⟨

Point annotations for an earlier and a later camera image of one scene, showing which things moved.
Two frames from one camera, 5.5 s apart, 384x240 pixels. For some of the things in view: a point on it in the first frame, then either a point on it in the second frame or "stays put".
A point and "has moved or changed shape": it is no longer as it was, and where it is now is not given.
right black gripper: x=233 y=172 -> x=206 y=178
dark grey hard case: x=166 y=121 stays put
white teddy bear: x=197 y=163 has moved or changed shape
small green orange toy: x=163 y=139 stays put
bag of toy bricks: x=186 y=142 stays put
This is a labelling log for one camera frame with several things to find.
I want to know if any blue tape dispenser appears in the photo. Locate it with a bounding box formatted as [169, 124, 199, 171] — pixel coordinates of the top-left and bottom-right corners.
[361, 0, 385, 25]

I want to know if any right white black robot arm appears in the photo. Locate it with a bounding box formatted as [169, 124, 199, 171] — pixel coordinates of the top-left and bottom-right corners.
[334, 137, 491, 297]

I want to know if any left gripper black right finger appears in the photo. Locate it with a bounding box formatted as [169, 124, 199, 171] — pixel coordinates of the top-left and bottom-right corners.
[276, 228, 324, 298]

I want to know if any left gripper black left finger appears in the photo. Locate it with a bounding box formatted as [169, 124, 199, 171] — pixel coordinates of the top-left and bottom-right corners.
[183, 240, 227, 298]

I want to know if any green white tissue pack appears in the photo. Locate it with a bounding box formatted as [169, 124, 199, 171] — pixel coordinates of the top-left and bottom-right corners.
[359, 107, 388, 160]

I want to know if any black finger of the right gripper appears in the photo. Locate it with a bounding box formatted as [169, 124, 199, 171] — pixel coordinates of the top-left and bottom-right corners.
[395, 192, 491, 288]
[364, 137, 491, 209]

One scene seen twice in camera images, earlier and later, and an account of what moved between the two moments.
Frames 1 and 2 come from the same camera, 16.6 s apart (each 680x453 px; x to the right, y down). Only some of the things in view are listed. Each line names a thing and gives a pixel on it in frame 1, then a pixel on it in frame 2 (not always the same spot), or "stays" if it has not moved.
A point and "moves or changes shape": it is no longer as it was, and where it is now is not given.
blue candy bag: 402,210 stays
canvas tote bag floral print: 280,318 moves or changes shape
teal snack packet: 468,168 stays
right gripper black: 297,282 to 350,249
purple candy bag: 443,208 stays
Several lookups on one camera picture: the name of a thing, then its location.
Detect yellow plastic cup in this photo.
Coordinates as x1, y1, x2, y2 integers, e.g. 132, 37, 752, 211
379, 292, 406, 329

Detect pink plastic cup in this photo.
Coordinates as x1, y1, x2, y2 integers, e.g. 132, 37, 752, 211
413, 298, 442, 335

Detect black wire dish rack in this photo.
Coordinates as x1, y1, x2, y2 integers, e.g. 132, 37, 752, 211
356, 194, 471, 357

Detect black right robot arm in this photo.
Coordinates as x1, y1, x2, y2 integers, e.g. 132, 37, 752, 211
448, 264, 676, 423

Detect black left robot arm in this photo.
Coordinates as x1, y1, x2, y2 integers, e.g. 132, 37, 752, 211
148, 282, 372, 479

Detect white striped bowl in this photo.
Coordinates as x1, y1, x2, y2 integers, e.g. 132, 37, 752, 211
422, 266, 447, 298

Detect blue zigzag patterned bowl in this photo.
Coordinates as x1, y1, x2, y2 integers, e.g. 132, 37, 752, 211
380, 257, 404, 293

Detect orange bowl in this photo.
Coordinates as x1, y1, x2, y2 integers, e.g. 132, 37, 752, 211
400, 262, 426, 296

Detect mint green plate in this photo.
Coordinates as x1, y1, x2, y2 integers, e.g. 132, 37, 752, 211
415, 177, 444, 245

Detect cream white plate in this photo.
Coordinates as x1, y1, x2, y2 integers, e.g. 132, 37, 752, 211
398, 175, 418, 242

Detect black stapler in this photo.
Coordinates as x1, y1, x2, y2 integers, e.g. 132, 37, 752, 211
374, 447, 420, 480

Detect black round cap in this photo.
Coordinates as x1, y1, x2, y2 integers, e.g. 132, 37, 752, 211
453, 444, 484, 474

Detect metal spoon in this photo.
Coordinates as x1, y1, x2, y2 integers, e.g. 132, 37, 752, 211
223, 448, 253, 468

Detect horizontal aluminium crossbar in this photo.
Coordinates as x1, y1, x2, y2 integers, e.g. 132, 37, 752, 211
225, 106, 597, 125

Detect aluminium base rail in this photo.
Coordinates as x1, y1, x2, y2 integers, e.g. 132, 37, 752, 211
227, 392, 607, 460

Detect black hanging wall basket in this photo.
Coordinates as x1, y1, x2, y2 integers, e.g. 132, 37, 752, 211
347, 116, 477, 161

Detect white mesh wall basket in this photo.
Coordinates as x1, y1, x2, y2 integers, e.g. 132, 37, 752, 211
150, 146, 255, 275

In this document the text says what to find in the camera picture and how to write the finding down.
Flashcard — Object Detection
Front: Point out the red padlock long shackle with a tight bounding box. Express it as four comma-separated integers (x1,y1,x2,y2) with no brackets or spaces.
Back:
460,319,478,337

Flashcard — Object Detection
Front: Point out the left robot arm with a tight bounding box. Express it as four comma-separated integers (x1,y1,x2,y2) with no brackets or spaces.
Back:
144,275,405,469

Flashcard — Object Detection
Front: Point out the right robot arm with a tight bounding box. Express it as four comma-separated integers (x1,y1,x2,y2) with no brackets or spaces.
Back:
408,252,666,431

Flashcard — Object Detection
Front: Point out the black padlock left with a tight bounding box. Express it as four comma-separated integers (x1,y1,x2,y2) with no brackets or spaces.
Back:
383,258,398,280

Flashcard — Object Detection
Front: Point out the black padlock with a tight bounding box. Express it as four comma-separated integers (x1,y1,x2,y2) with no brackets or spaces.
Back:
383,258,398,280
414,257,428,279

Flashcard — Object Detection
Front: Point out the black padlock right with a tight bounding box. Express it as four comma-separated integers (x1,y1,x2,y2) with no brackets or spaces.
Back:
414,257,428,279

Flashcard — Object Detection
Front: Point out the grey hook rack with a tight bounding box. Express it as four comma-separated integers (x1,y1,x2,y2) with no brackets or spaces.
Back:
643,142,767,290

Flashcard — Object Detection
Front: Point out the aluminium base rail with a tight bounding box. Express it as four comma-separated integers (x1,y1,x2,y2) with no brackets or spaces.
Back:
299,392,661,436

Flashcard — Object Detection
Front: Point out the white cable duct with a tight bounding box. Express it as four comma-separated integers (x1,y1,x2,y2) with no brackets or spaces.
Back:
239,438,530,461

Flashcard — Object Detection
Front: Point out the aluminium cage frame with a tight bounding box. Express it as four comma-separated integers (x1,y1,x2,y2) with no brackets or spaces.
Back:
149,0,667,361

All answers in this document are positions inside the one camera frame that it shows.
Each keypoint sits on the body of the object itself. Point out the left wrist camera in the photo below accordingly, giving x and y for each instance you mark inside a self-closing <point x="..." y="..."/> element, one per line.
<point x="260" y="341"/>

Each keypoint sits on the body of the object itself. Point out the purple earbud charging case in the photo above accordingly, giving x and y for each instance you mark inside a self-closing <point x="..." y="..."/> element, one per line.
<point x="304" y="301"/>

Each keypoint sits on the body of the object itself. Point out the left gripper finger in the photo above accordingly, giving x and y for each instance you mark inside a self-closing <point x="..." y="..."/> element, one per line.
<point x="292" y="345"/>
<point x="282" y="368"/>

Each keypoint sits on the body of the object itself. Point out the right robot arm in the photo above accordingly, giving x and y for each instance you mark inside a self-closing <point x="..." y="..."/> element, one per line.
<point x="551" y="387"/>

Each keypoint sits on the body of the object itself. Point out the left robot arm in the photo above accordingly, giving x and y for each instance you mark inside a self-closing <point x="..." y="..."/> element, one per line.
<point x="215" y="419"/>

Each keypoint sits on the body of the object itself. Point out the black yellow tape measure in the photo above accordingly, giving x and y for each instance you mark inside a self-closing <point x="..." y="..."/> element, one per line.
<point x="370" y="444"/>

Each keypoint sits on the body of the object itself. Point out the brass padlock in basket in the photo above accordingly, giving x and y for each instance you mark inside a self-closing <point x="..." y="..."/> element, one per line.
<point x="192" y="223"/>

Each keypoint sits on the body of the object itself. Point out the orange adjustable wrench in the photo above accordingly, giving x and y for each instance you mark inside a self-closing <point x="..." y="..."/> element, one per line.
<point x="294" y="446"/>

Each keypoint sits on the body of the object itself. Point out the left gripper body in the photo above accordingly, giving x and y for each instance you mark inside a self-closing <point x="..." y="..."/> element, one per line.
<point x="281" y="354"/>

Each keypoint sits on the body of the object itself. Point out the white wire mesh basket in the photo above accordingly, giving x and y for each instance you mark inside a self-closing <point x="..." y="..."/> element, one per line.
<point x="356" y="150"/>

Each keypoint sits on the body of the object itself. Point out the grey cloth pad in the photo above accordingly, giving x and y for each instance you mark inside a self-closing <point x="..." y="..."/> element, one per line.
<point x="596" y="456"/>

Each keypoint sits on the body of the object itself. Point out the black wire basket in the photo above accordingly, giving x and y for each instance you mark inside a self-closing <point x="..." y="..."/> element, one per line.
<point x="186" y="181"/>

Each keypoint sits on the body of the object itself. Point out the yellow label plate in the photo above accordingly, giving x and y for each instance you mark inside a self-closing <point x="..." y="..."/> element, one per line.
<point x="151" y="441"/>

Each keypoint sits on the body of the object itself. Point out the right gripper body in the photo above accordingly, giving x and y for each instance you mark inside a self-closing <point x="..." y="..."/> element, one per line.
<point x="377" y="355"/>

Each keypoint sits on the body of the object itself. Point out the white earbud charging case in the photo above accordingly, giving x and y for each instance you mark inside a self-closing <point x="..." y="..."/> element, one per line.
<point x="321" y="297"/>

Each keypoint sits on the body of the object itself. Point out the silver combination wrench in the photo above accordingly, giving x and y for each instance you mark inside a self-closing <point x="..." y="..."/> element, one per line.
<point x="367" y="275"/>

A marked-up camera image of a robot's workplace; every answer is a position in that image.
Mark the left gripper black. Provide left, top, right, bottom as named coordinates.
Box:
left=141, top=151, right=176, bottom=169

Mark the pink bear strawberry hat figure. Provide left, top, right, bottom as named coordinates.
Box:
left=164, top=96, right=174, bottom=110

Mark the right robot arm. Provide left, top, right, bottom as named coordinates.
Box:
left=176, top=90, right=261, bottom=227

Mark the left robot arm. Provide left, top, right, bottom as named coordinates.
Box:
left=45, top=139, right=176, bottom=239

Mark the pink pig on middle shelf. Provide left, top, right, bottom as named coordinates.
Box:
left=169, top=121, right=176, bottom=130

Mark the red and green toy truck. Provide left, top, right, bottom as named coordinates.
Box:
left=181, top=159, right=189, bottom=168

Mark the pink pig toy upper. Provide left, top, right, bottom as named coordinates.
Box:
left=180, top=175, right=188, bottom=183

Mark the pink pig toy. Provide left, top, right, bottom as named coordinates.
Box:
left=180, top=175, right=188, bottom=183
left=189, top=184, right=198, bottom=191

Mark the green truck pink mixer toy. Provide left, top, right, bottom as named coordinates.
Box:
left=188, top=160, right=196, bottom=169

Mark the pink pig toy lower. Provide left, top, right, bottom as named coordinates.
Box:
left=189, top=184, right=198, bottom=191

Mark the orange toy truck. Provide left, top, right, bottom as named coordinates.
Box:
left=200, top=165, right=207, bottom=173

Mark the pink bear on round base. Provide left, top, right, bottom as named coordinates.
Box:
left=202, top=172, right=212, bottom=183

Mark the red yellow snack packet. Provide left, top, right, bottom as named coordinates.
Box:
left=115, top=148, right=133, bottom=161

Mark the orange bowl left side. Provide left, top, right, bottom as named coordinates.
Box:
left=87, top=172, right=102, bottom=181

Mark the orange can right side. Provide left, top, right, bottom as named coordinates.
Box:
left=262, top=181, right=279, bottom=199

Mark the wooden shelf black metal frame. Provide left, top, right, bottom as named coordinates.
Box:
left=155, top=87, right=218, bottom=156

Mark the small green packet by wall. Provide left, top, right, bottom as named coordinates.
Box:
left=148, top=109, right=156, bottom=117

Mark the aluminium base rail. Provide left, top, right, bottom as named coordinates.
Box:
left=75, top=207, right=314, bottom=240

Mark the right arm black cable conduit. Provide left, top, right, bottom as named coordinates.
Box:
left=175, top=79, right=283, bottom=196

⟩

→ **Exercise requirements**:
Reproduce word for word the material above, starting with the line that has "Mark the pink bear on" and stopping after the line that has "Mark the aluminium".

→ **Answer to the problem**:
Mark the pink bear on round base. Provide left, top, right, bottom as named coordinates.
Box:
left=202, top=172, right=212, bottom=183

Mark the red yellow snack packet. Provide left, top, right, bottom as named coordinates.
Box:
left=115, top=148, right=133, bottom=161

Mark the orange bowl left side. Provide left, top, right, bottom as named coordinates.
Box:
left=87, top=172, right=102, bottom=181

Mark the orange can right side. Provide left, top, right, bottom as named coordinates.
Box:
left=262, top=181, right=279, bottom=199

Mark the wooden shelf black metal frame. Provide left, top, right, bottom as named coordinates.
Box:
left=155, top=87, right=218, bottom=156

Mark the small green packet by wall. Provide left, top, right, bottom as named coordinates.
Box:
left=148, top=109, right=156, bottom=117

Mark the aluminium base rail. Provide left, top, right, bottom as named coordinates.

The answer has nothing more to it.